I have lots of trouble in believing in the sort of capricious God that these theologies sometimes imply, but I believe strongly in the power of prayer and it is found in something that we are missing from today’s passage that is lost in the translation.  The Greek text does not really say “ask and you will receive.”  Instead, it says something like, ask and keep on asking, seek and keep on seeking, knock and keep on knocking.  The verb implies ongoing action.  This is not a onetime event, it is a constant activity.  So go right up to that door and keep on knocking on it, for in reality God answers all our prayers, which is what the last line of today’s scripture tells us.  Will we get everything that we ask for?  We know that’s not true, for if it were every little girl and boy would be out riding their own pony or perhaps playing catch with Tim Tebow or Tom Brady.  In fact, pay attention to the Lord’s Prayer, we pray not for “my kingdom come, my will be done,” but instead for God’s kingdom to come and God’s will to be done.  God does not give us everything we ask for, but, and here is the most important part, if you get nothing else from this message, remember this, when we pray, we get God.

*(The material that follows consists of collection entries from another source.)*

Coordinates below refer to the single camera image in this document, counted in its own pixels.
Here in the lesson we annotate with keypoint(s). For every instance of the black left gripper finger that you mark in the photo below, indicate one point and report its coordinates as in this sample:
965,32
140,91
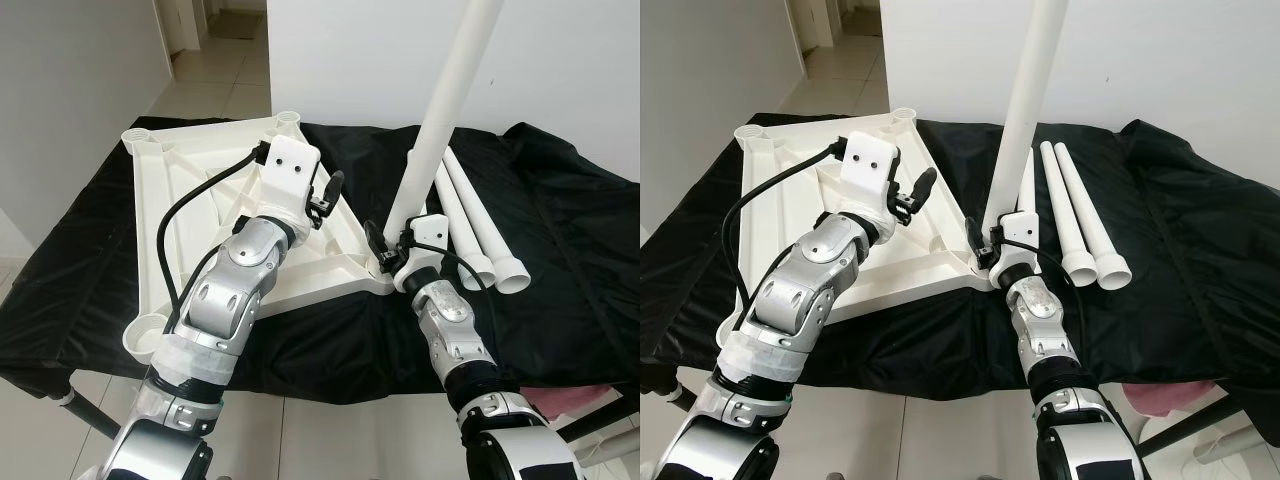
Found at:
335,182
928,180

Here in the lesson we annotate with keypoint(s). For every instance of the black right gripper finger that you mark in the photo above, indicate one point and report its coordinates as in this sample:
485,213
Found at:
375,243
974,243

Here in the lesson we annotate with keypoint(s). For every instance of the white plastic table top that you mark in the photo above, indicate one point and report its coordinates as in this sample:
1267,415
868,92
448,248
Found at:
340,265
940,260

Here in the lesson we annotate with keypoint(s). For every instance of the black cloth cover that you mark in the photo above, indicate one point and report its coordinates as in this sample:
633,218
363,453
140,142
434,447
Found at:
560,250
1180,250

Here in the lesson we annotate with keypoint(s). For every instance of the pink cloth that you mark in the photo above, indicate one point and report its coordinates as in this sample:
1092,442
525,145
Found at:
570,400
1170,398

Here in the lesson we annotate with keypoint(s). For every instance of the black metal stand leg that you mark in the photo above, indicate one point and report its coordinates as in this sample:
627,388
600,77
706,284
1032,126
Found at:
600,420
690,402
95,418
1200,428

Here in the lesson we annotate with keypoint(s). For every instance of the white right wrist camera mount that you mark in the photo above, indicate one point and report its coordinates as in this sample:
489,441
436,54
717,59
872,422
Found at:
432,228
1022,228

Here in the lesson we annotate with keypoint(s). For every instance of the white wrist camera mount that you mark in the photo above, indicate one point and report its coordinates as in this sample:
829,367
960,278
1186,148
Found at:
432,228
1022,228
872,165
290,175

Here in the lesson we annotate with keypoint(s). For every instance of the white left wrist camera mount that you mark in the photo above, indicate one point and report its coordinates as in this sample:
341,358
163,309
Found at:
290,175
872,165

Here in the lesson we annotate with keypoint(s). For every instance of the white door frame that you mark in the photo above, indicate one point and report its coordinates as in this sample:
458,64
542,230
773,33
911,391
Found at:
180,25
810,25

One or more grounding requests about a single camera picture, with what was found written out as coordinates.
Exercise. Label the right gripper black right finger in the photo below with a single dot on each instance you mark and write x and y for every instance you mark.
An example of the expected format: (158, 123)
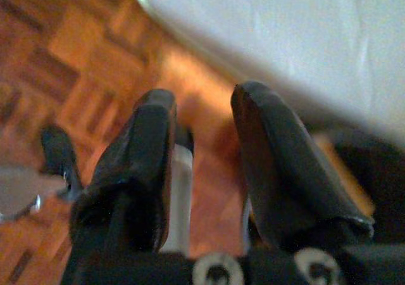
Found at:
(284, 177)

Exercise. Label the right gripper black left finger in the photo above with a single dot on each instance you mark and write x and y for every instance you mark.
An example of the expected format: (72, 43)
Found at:
(142, 171)

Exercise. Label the pale quilted mattress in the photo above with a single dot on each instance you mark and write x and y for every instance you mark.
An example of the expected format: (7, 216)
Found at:
(284, 28)

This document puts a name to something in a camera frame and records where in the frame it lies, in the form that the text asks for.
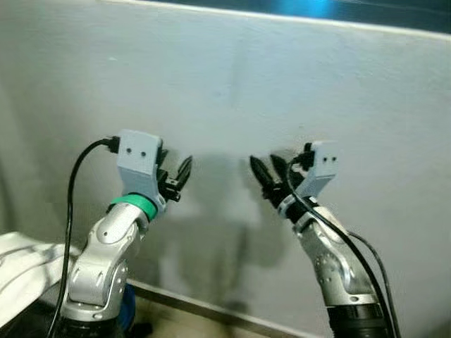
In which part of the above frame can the white shirt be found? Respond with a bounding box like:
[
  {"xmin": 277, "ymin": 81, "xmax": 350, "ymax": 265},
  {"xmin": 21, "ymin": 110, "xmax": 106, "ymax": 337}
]
[{"xmin": 0, "ymin": 231, "xmax": 82, "ymax": 328}]

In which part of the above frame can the blue plastic basin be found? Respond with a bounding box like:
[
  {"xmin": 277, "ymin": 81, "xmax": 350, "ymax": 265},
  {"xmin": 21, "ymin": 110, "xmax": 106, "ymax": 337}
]
[{"xmin": 118, "ymin": 282, "xmax": 137, "ymax": 333}]

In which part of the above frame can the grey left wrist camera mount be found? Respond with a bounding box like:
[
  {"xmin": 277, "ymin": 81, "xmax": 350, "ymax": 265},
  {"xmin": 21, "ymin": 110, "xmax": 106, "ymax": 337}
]
[{"xmin": 115, "ymin": 129, "xmax": 168, "ymax": 215}]

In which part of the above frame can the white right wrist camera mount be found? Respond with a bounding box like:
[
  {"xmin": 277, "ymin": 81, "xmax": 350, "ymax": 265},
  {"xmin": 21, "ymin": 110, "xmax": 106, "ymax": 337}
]
[{"xmin": 302, "ymin": 141, "xmax": 339, "ymax": 201}]

When we pray for something, anything, God gives us the Holy Spirit.  Through prayer we are infused with the Holy Spirit and are brought into a deeper and more meaningful relationship with God.  We are infused with the Holy Spirit so that we might have the strength and endurance and go on, the vigor to keep fighting, the enthusiasm to share God with others, and the love and joy that can only be found in a relationship with Christ.  That is the power of prayer; it is the power to invite God into our lives, to say to God “I want to be in relationship with you,” it is to turn ourselves over to God and not only to talk but more importantly to listen.  It is to engage in a conversation about our lives, our joys, our struggle, our triumphs and our tragedies, our strengths and our weaknesses, and it is to seek God’s guidance in undertaking everything we do in life.

If you do nothing else as a daily spiritual practice, you should be praying and then reading scripture.  Prayer is seminal to having a relationship with God.  And what you will find when you engage your prayer life is that instead of going around with a battery that is missing, that because of the gift of the power of the Holy Spirit given to us because of prayer.

In a book entitled Grace All the Way Home, Mark trotter writes, “Throw anything up there.  Stumble, use bad grammar, have long embarrassing pauses, split your infinitives and even dangle your participles.  It doesn’t matter.  Just groan or sigh if that’s all you can do, because God’s hearing your prayer does not depend upon your eloquence, but on God’s grace, which is already at work in your life.”  May it be so my sisters and brothers.  Amen.